Cassation sur le pourvoi par Ac Ab et la compagnie d'assurances « La Foncière » contre un jugement rendu le 29 février 1960par le tribunal de première instance de Fès confirmant partiellement un jugement du tribunal de paix de Fès du 8 octobre 1959, qui avait condamné Courtois à deux amendes pour infraction au Code de la route et blessures involontaires ainsi qu à des réparation civiles au profits de Ae Ad et de Af Aa, avec substitution de la compagnie d'assurance » La Foncière », avait prononcé l'acquittement de Af Aa et s'était déclaré incompétent pour connaître de la constitution de partie civile de Courtois contre Illouz.
2 mars 1961
Dossier n° 5094
la Cour
SUR LE PREMIER MOYEN du demandeur, pris de la violation de la loi, de la contradiction entre les motifs, de la contradiction des motifs avec le dispositif. Et sur le moyen relevé d'office par le ministère public, pris de la violation des articles 3,9 et 12 du dahir du 10 février 1959 formant Code de procédure pénale ;
Attendu qu'aux termes de l'article 3 de ce Code « l'action publique s'éteint par la mort du prévenu » ; Que l'extinction de l'action publique interdit au juge répressif de se prononcer sur la responsabilité pénale du prévenu décédé ; que lorsque la juridiction répressive a, conformément aux dispositions de l'article 9 du même Code , été saisie de l'action publique et de l'action civile, l'article 12 dudit décide que « la survenance d'événements éteignant l'action publique laisse subsister l'action civile qui reste soumise à la compétence de cette juridiction » ;
Attendu en conséquence que, saisi par l'appel du ministère public, et constatant le décès du prévenu Illouz survenu en instance d'appel, le tribunal de première instance de Fès, juge d'appel, devait au point de vue pénale se borner à déclarer l'action publique éteinte ; qu'en outre incombait à ce tribunal, relativement à l'action civile dont il était saisi par l'appel de la partie civile Courtois, de statuer sue cette action qui en vertu de l'article 12 précité continuait à être soumise à sa compétence et d'apprécier au seul point de vue des intérêts civils, en application de l'article 410 du Code de procédure pénale « la réalité des faits générateurs du dommage allégué ».
D'où il suit que le tribunal de première instance de Fès n'a pu, sans contradiction et sans violer les dispositions des articles 3 et 12 susvisées, d'une part sur l'action publique constater dans le dispositif de son jugement l'extinction de cette action à l'égard du prévenu décédé tout en affirmant dans ses motifs le bien -fondé de la relaxe de ce prévenu, d'autre par sur l'action civile confirmer, au motif erroné que l'extinction de l'action publique le rendait incompétent relativement aux intérêts civils, une décision d'incompétence que le premier juge avait au contraire justifiée par l'absence de faute du prévenu ;
PAR CES MOTIFS
et sans qu'il y ait lieu d'examiner les autres du demandeur,
casse et annule, entre les parties au présent pourvoi, le jugement du tribunal de première instance de Fès en date du 29 février 1960 ;
pour être statué à nouveau, conformément à la loi, renvoie la cause et les parties devant le tribunal de première instance de Meknés.
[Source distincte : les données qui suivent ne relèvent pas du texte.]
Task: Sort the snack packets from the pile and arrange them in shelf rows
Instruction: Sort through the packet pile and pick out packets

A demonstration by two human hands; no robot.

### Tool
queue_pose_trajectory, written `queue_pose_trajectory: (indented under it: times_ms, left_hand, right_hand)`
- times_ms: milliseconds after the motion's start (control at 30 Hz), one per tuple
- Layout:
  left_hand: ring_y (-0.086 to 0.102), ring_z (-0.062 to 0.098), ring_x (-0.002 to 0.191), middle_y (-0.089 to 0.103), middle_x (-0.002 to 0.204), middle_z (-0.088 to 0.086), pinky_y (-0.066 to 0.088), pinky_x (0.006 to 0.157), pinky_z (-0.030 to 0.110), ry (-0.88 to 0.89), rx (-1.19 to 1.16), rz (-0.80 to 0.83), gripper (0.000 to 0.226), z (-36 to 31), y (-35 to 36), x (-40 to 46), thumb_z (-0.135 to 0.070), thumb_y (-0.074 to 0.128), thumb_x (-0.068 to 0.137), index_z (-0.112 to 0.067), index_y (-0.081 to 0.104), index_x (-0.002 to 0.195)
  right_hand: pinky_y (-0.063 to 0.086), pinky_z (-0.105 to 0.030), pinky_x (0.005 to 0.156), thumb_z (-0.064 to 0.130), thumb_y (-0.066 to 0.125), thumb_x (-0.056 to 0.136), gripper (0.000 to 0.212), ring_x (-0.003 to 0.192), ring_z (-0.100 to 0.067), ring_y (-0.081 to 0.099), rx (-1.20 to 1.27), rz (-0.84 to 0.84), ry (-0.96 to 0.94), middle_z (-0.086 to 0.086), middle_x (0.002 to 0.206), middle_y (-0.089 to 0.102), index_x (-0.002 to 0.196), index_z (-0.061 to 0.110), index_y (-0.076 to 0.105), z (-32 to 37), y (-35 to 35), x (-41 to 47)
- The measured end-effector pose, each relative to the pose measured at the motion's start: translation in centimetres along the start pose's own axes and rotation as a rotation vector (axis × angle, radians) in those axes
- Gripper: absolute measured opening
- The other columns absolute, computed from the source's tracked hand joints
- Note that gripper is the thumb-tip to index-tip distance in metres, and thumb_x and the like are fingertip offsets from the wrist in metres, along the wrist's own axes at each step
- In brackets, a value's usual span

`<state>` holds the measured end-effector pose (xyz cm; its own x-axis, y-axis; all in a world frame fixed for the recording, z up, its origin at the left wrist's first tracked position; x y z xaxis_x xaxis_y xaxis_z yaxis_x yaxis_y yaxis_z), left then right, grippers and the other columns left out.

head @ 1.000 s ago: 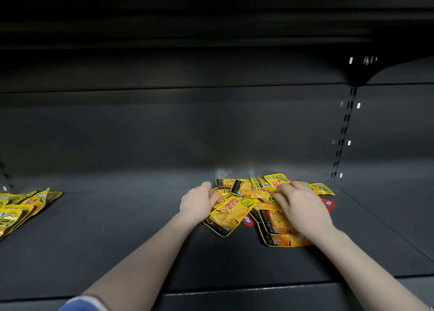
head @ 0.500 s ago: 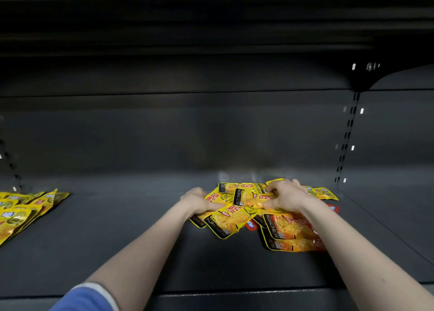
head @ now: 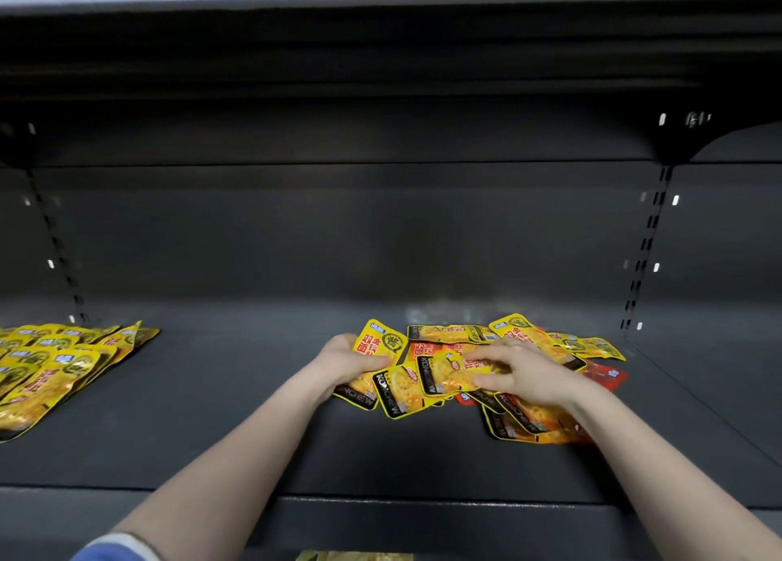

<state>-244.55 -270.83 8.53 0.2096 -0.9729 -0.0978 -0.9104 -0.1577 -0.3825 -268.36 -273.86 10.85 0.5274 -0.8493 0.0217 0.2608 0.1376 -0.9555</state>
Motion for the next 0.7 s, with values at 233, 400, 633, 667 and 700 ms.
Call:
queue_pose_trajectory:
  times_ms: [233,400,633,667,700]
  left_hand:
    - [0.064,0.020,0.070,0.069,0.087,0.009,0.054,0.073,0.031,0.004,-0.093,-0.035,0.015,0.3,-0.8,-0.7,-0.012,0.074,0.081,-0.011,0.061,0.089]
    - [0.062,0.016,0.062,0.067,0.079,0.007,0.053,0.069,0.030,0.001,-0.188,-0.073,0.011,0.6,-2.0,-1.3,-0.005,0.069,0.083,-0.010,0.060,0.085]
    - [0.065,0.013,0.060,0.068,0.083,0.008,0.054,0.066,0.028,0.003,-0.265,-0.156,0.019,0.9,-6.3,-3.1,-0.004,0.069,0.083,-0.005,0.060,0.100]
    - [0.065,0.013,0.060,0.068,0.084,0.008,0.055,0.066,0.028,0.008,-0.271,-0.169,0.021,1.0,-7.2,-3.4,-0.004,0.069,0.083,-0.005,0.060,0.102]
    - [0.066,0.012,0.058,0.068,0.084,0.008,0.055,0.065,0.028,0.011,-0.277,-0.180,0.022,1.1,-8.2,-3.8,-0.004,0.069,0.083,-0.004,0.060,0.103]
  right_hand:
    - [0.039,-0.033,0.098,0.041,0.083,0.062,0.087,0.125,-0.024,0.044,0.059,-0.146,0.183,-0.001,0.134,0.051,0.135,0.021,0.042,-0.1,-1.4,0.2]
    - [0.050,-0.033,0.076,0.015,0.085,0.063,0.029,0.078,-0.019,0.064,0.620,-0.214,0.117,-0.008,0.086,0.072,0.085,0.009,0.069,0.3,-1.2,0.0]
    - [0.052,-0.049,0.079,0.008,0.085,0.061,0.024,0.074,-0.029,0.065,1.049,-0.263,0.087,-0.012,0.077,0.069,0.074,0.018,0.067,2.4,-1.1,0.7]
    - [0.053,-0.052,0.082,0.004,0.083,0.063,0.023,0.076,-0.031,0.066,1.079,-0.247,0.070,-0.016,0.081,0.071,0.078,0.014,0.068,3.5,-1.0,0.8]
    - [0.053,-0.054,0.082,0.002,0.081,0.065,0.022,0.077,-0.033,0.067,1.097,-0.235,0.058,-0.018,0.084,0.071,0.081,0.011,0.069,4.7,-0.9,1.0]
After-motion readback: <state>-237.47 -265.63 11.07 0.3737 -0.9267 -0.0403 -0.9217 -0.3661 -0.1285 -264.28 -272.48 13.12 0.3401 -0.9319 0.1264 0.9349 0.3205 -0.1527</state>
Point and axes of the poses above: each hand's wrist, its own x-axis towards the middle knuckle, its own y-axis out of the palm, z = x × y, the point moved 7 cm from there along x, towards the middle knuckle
Président : M.Deltel. -Rapporteur : M Carteret. -Avocat général:M.Ruolt. -Avocats : MM. Sabas,Benchétrit, Fernandez et Botbol.
Observations
Sur les premier et deuxième points : En ce qui concerne la compétence de la juridiction répressive pour connaître de l'action civile, lorsque le prévenu décède en cours d'instance, V. la note, troisième point, sous l'arrêts n° 731 du 3 nov.1960.
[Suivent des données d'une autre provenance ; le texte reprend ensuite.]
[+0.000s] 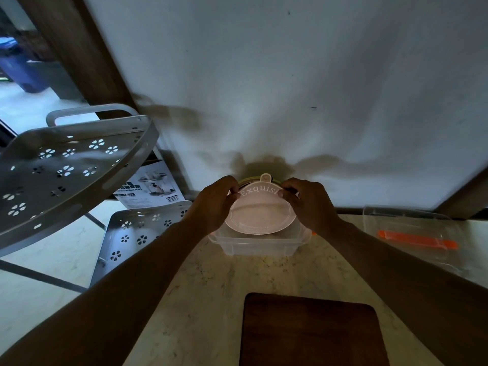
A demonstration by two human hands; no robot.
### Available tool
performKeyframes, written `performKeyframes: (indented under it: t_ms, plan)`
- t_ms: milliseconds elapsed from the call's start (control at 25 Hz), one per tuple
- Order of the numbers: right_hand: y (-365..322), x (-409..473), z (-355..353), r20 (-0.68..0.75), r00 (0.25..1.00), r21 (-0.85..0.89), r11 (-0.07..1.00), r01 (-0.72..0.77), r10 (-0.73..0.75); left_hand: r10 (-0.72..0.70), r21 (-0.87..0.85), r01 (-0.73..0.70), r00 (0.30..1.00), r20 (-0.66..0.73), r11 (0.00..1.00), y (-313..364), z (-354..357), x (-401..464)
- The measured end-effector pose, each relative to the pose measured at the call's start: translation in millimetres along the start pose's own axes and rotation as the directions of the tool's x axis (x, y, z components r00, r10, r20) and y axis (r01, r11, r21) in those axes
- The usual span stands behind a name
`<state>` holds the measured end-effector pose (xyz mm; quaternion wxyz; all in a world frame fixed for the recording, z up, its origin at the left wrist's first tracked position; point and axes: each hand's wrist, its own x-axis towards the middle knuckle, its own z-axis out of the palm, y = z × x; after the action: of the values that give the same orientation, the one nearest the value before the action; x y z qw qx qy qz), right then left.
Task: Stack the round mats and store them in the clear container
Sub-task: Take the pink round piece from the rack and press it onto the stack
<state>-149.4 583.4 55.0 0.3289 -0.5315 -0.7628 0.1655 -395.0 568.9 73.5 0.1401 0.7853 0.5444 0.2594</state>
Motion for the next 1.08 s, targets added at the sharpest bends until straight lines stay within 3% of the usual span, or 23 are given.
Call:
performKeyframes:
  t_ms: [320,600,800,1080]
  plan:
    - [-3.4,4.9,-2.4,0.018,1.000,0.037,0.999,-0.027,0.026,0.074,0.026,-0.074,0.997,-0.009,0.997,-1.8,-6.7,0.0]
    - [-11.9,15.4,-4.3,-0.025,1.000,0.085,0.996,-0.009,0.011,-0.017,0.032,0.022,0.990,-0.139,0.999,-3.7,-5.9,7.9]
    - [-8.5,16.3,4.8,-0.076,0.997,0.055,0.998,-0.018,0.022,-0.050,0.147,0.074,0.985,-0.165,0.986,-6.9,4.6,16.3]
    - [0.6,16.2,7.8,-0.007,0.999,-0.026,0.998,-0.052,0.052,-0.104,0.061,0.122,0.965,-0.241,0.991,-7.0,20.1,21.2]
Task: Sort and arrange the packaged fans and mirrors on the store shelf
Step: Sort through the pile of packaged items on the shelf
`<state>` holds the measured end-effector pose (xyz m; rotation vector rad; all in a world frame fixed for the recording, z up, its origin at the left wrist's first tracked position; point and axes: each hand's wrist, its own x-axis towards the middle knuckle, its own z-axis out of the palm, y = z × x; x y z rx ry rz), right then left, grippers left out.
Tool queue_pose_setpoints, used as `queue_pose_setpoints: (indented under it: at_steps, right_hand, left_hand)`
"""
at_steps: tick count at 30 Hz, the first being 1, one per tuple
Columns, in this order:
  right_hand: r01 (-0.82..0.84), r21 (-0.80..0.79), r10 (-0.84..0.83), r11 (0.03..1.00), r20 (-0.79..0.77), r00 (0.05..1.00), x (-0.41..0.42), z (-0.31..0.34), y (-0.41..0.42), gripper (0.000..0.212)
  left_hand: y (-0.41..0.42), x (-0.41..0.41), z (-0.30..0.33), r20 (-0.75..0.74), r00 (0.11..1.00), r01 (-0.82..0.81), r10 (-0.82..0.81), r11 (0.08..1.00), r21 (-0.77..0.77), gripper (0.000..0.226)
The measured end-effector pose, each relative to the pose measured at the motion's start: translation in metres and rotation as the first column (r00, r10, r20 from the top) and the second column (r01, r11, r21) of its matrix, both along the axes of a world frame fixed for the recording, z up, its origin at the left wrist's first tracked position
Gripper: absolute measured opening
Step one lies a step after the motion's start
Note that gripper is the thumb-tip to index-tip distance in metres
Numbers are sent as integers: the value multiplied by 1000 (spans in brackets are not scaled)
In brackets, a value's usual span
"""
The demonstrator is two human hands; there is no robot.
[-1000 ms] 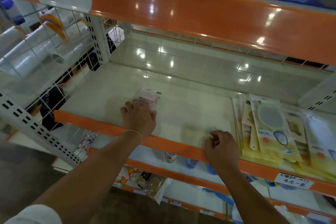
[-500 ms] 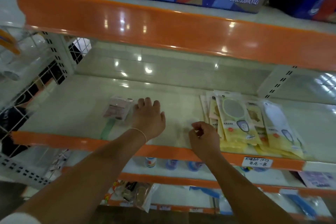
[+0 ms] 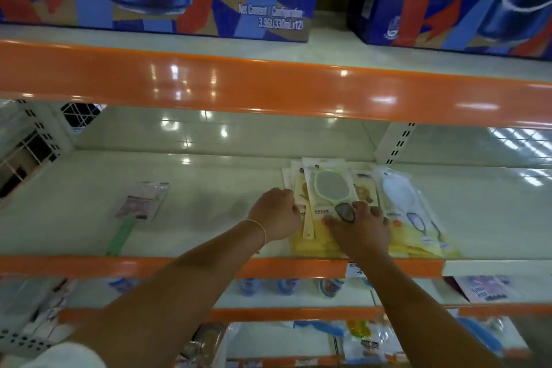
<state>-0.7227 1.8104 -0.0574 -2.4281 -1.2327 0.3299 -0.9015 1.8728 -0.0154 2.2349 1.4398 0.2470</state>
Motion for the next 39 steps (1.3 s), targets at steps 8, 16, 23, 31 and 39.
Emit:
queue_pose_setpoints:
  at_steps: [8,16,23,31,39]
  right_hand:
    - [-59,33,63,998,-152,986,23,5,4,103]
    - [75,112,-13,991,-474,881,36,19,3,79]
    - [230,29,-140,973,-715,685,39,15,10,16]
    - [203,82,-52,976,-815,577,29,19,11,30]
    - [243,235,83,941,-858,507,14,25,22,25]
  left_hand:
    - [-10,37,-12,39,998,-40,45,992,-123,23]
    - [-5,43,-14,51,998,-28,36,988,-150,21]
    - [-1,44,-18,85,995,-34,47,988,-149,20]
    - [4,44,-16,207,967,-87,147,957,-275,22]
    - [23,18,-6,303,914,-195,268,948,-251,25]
La juridiction répressive doit, en cas de décès du prévenu, survenu au cours de l'instance d'appel, déclarer l'action publique éteinte, en applicationde l'art. 3, al. Ier, C. proc. Pén. Et, sur l'action civile, « apprécier la réalité des faits générateurs du dommage allégué » (Art. 410, al. Ier , C, proc. Pén).
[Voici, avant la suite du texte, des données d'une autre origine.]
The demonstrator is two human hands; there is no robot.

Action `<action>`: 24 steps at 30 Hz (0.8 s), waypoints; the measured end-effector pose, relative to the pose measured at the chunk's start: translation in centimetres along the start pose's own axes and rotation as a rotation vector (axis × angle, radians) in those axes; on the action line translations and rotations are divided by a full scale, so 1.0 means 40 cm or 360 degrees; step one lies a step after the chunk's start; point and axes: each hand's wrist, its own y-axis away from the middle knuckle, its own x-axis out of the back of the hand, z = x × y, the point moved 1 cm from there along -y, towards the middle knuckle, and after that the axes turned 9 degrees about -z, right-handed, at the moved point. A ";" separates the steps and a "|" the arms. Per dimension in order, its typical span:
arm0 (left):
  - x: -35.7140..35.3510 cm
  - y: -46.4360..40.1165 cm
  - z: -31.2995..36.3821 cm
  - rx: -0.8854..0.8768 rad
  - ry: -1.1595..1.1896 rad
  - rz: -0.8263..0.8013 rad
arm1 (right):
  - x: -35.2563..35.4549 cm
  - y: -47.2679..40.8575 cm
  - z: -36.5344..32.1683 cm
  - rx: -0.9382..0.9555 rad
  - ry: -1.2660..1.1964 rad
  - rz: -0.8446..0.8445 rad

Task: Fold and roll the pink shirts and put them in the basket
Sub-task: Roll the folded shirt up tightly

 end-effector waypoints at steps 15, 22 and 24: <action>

Lorsque la juridiction répressive statue ainsi sur l'action civile, elle est obligée, pour justifier sa compétence et baser la condamnation à des dommages-intérêts, d'établir que le prévenu a bien commis le délit qui lui est imputé (Le Poittevin, Art. 2, n° 50 ; crim 11 dec. 1903; B. C 420).
Lorsqu'elle estime que le prévenu n'a pas commis le fait qui lui est reproché, elle est, de ce seul fait, incompétente pour connaître de l'action civile.
Son incompétence ne résulte pas, contrairement à ce qu'avait décidé la décision déféré à la Cour suprême, de ce que l'action publique serait éteinte par le décès du prévenu.